[GitHub] [arrow] westonpace opened a new issue, #34265: [C++] Pivot Support in Acero

via GitHub Mon, 20 Feb 2023 12:43:46 -0800


westonpace opened a new issue, #34265:
URL: https://github.com/apache/arrow/issues/34265

### Describe the enhancement requested

This is a parent issue describing a general feature that should probably end
up being composed of multiple PRs. I'm not in any rush to implement this
myself but recently read up on pivoting and wanted to layout a basic framework
should someone want to come tackle this in the future.

I think the most intuitive understanding of the pivot methods is probably
tidyr's categorization of
[pivot_wider](https://tidyr.tidyverse.org/reference/pivot_wider.html) and
[pivot_longer](https://tidyr.tidyverse.org/reference/pivot_longer.html).
However, much of the complexity of those methods is simply figuring out the
pivot specification.

### Pivot Wider

This is the more complex of the two operations. However, it is something
that can (mostly) be done via traditional operators. Each new column is first
created by a projection of `CASE WHEN <names_col> = <name> THEN <value_col>
ELSE NULL`. These projections are then fed into an aggregation (using some
appropriate aggregation function, ala tidyr's `values_fn`). The aggregation's
grouping keys are what tidyr calls `id_cols` (by default this is every column
that isn't a name or a value).
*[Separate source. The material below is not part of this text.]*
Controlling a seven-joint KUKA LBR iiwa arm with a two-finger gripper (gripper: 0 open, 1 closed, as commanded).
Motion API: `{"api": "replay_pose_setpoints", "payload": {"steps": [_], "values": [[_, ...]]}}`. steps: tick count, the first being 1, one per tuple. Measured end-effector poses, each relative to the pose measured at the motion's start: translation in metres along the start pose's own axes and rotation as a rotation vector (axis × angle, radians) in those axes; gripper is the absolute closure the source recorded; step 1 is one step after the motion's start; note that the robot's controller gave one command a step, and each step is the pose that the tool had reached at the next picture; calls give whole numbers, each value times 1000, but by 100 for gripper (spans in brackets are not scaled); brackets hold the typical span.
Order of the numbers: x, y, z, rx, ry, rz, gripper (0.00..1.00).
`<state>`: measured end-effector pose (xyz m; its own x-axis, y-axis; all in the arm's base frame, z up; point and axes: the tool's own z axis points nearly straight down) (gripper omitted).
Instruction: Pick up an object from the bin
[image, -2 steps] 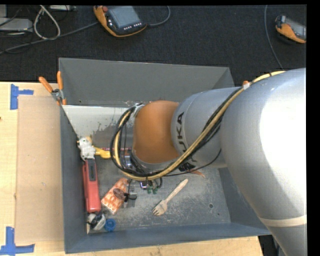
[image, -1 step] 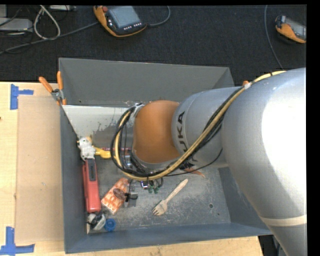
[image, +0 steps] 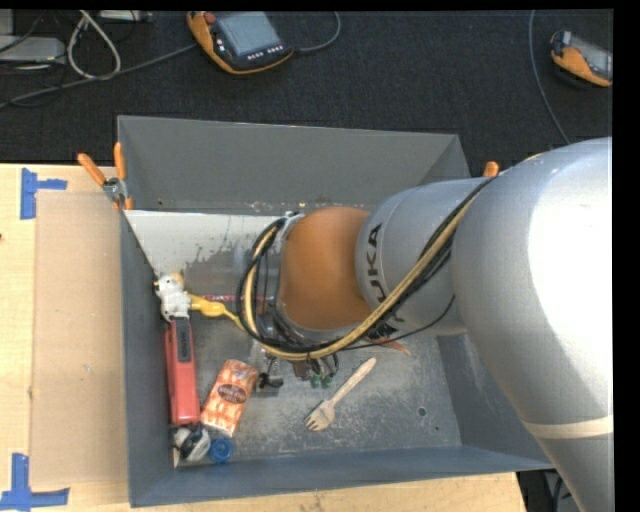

Any column that is not a name, value, or id is
dropped (this is consistent with tidyr).

However, in order to create the above query, you would need to know all
possible values of `names_col` which is not something that can be derived from
the schema. This is why pivot wider is not traditionally an SQL operation.
The typical workaround is to scan the data twice (e.g. this is what tidyr's
implementation does). First to grab the names and second to do the grouping.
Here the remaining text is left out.